== Directions for this task ==
Look through the records below for lines containing the string "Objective", and report how many there are, nothing else.

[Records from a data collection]
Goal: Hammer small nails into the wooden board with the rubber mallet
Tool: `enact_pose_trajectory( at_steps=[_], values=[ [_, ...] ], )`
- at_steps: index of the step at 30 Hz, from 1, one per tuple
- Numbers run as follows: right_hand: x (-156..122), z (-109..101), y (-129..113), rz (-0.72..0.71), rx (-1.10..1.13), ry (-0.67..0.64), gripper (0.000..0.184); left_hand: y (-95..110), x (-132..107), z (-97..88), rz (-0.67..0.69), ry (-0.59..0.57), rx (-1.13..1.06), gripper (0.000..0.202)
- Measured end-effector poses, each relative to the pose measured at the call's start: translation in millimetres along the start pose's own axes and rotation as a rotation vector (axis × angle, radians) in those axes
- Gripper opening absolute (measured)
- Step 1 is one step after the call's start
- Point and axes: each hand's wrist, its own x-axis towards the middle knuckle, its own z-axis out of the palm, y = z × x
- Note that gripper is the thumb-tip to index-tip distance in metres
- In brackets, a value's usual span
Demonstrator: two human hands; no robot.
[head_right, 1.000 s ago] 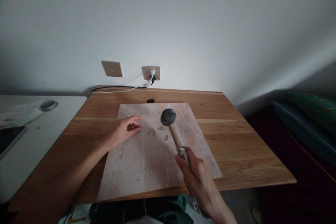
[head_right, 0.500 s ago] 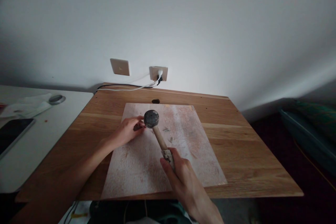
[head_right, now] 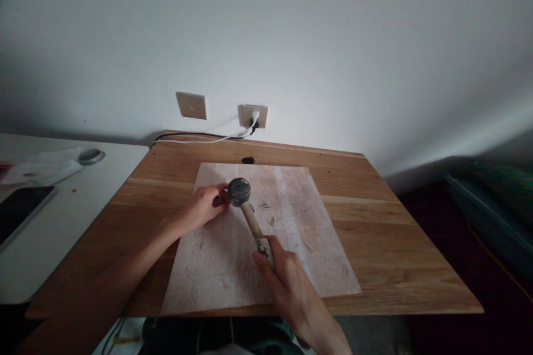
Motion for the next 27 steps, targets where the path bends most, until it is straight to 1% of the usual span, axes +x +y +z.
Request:
enact_pose_trajectory(
  at_steps=[3, 5, 12, 16, 21, 24, 27],
  values=[
    [-1.3, 0.7, 3.2, 0.022, 0.015, 0.003, 0.044, 0.0, 0.0, -0.1, 0.003, 0.007, -0.001, 0.043],
    [-1.8, 0.9, 4.6, 0.039, 0.041, -0.005, 0.047, 0.5, 0.0, -0.5, -0.002, 0.007, -0.001, 0.043],
    [-1.2, 1.0, 2.6, 0.056, 0.132, -0.025, 0.048, -2.9, -0.9, 0.7, 0.016, 0.008, -0.041, 0.028],
    [-0.6, -0.2, 0.6, 0.057, 0.149, -0.034, 0.048, -7.0, -1.6, 2.7, 0.029, 0.014, -0.046, 0.035],
    [-5.0, 1.3, 2.2, 0.077, 0.155, -0.052, 0.051, -5.9, -1.1, 1.8, 0.032, 0.021, -0.012, 0.037],
    [-6.9, 3.0, 3.6, 0.077, 0.127, -0.016, 0.049, -4.2, -1.0, 0.6, 0.031, 0.021, 0.015, 0.042],
    [-6.2, 3.5, 4.3, 0.073, 0.125, 0.005, 0.05, -4.2, -1.5, 0.6, 0.052, 0.03, 0.042, 0.041]
  ],
)
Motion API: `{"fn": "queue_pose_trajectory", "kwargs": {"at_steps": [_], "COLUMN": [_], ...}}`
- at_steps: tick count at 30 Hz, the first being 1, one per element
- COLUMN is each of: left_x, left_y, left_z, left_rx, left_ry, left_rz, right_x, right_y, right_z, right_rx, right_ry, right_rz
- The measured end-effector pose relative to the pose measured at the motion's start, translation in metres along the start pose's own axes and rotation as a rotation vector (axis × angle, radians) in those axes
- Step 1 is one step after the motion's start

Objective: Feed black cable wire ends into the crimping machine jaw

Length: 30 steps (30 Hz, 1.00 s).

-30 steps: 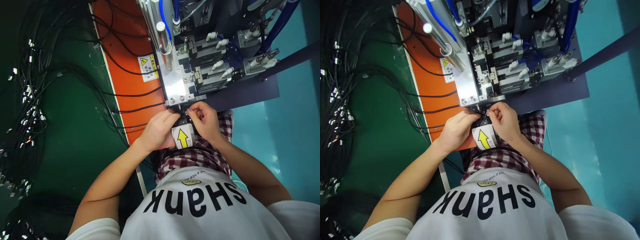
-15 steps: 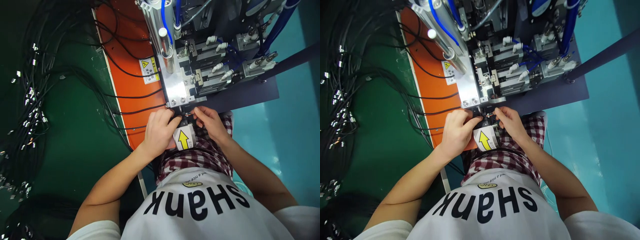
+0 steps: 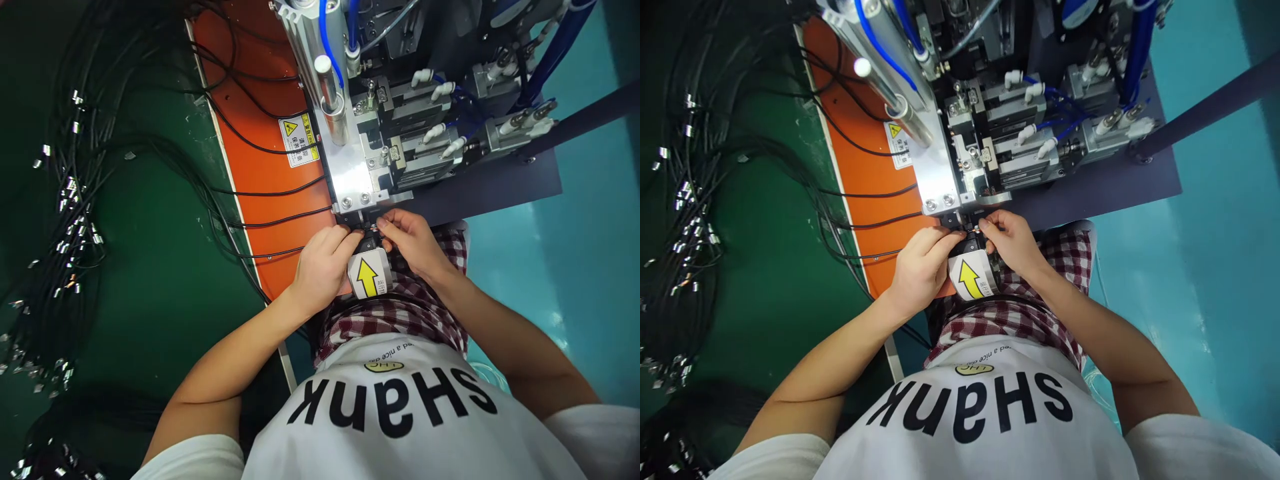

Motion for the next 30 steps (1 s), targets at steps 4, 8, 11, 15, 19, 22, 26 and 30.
{"fn": "queue_pose_trajectory", "kwargs": {"at_steps": [4,8,11,15,19,22,26,30], "left_x": [0.000,0.001,0.000,-0.007,-0.025,-0.034,-0.037,-0.034], "left_y": [-0.001,-0.001,0.000,-0.002,-0.027,-0.055,-0.077,-0.073], "left_z": [0.001,0.000,0.000,-0.001,-0.005,-0.008,-0.007,-0.011], "left_rx": [-0.007,-0.010,-0.011,-0.042,-0.079,-0.088,-0.067,-0.083], "left_ry": [0.002,-0.023,-0.062,-0.126,-0.170,-0.092,-0.030,-0.028], "left_rz": [0.005,0.008,0.025,0.041,0.078,0.090,0.125,0.139], "right_x": [0.003,-0.002,-0.003,0.000,-0.014,-0.034,-0.049,-0.050], "right_y": [-0.002,-0.001,0.000,-0.001,-0.011,-0.022,-0.039,-0.050], "right_z": [0.007,0.003,0.001,0.001,0.009,0.027,0.064,0.086], "right_rx": [0.050,-0.037,-0.096,-0.083,-0.042,-0.011,0.064,0.103], "right_ry": [0.058,-0.048,-0.139,-0.062,-0.029,-0.032,-0.029,-0.055], "right_rz": [-0.017,-0.003,-0.013,-0.051,0.003,0.081,0.130,0.114]}}
Point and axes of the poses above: each hand's wrist, its own y-axis towards the middle knuckle, its own x-axis out of the palm, z = x × y, the point moved 10 cm from there along y, towards the middle knuckle, and after that the axes turned 12 degrees about -y, right-handed, at the moved point
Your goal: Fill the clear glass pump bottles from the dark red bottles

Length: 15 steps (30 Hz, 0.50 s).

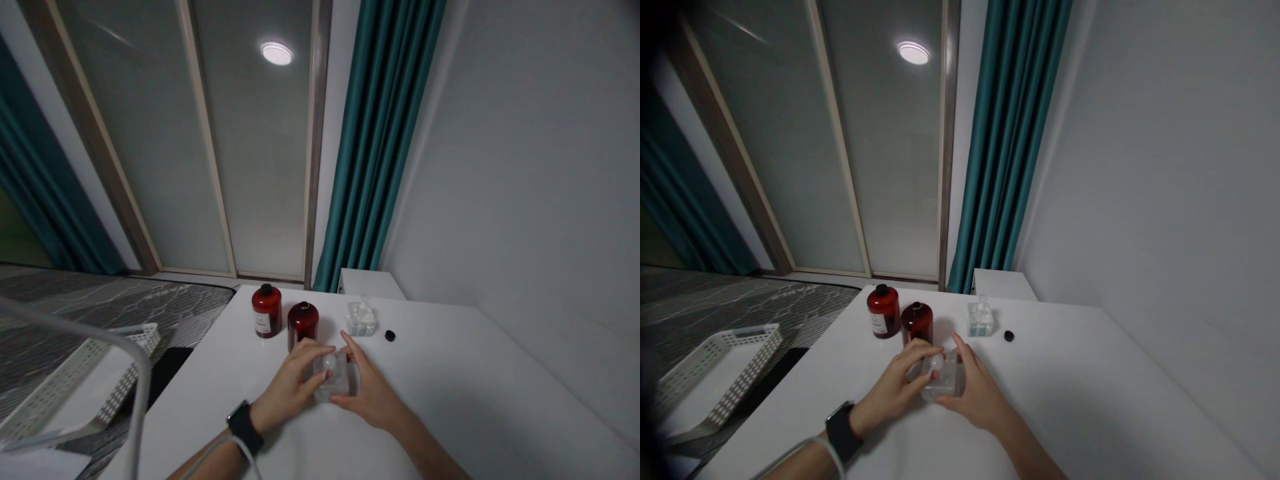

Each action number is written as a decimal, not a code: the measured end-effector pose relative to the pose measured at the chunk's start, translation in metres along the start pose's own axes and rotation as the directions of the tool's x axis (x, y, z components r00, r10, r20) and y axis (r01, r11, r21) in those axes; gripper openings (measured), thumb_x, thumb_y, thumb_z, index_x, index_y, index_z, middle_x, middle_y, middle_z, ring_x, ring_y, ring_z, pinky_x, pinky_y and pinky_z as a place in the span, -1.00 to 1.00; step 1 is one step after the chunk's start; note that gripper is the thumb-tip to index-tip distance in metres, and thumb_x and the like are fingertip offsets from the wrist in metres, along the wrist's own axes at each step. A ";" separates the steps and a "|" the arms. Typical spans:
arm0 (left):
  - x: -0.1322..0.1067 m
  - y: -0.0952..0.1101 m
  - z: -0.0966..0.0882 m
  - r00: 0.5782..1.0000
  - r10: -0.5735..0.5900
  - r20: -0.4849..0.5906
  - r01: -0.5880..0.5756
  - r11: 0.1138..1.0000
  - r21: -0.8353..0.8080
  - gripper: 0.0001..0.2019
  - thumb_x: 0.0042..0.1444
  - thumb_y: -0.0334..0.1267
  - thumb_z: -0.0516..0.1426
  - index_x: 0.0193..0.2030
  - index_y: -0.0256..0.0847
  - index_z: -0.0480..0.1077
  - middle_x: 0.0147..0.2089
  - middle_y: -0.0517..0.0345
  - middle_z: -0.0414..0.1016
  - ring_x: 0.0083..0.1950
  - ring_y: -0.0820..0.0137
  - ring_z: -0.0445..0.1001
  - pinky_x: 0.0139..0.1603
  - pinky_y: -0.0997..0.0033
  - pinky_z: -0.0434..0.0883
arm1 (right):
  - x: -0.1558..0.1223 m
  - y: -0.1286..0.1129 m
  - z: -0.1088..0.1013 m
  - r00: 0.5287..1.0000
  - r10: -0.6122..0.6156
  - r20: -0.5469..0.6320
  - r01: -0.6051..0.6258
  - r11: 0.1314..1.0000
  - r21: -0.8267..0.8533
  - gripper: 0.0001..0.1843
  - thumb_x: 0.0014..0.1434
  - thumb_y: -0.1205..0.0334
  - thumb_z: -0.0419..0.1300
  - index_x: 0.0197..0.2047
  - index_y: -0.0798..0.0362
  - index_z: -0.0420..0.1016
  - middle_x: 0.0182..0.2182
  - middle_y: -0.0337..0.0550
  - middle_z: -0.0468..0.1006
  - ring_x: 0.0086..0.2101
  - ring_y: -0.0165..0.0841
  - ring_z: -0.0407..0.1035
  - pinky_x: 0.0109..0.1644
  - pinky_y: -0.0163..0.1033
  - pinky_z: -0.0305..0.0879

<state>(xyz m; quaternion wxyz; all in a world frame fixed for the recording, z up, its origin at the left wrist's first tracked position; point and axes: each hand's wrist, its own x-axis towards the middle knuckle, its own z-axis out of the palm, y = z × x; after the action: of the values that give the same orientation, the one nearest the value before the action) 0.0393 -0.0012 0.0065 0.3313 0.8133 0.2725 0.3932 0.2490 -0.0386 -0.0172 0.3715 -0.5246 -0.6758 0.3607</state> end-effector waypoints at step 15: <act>0.003 0.004 0.010 0.985 -0.120 -0.123 0.121 0.993 0.000 -0.82 0.17 -0.28 0.23 -0.07 -0.18 0.47 -0.16 0.07 0.45 -0.09 0.23 0.46 -0.01 0.25 0.40 | 0.002 -0.009 0.007 1.000 0.006 -0.024 -0.008 0.997 -0.081 0.21 -0.15 0.32 0.47 0.46 -0.13 -0.08 0.21 -0.04 0.30 0.17 -0.07 0.27 0.32 0.11 0.15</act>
<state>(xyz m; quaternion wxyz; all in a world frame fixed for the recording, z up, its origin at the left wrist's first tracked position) 0.0497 -0.0043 0.0061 0.3341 0.7708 0.3425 0.4207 0.2388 -0.0389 -0.0122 0.3568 -0.5457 -0.6836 0.3280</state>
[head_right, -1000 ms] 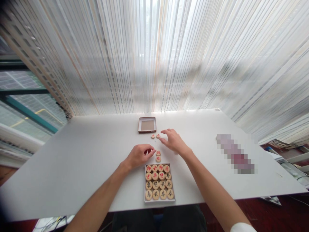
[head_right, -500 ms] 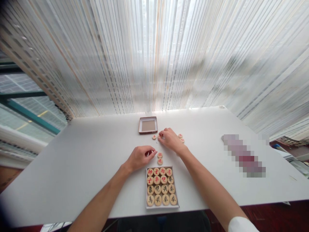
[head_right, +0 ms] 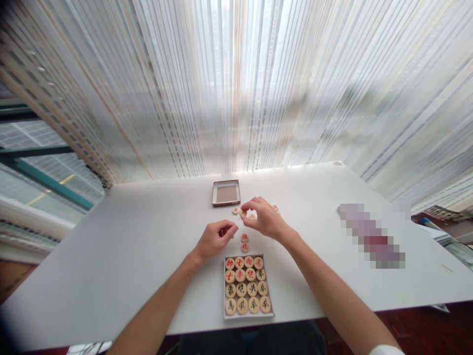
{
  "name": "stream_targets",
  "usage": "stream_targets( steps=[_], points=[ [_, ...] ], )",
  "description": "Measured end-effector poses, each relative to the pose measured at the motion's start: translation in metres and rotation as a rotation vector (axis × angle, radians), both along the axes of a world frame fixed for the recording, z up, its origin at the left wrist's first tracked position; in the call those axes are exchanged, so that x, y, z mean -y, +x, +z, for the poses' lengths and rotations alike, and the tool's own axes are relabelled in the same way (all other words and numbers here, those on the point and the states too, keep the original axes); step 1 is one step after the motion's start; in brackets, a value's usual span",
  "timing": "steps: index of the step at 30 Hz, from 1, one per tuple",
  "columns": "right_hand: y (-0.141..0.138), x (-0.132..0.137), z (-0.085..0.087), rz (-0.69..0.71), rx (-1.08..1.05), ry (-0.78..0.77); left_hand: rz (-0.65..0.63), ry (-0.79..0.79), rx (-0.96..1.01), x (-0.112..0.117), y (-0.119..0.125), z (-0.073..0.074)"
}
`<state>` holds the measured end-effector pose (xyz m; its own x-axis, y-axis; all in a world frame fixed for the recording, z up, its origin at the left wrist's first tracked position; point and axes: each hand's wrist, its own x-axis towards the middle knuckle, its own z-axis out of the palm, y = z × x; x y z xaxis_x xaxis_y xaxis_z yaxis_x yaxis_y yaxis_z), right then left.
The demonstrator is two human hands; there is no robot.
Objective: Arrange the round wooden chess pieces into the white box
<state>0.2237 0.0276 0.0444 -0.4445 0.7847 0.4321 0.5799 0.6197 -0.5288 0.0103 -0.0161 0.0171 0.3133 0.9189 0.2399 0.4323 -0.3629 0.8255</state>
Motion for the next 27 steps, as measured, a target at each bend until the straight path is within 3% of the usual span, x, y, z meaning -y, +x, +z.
stream_targets(
  steps=[11, 27],
  points=[
    [0.015, 0.027, -0.014, 0.073, -0.113, 0.057, 0.062, -0.193, 0.312, -0.006, 0.004, -0.008],
    [0.012, 0.03, -0.026, 0.178, -0.224, -0.197, 0.045, -0.111, 0.189, -0.004, 0.011, -0.012]
  ],
)
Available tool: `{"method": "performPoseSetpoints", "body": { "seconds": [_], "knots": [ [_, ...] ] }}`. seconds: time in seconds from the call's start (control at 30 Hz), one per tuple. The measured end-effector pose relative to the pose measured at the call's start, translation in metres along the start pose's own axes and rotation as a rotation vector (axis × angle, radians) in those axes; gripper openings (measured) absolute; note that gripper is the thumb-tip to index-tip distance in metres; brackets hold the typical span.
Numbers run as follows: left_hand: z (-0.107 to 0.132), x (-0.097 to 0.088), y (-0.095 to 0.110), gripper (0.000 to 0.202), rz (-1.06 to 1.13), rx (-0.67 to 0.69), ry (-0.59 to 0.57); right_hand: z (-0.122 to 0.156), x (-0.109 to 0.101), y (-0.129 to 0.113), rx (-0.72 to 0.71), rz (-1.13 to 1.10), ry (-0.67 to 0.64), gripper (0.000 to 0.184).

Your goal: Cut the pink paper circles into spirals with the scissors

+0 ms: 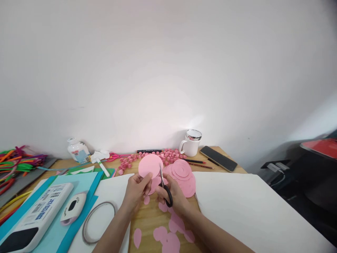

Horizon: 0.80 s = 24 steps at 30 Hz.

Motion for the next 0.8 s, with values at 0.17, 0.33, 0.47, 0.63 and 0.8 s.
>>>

== Expected output ==
2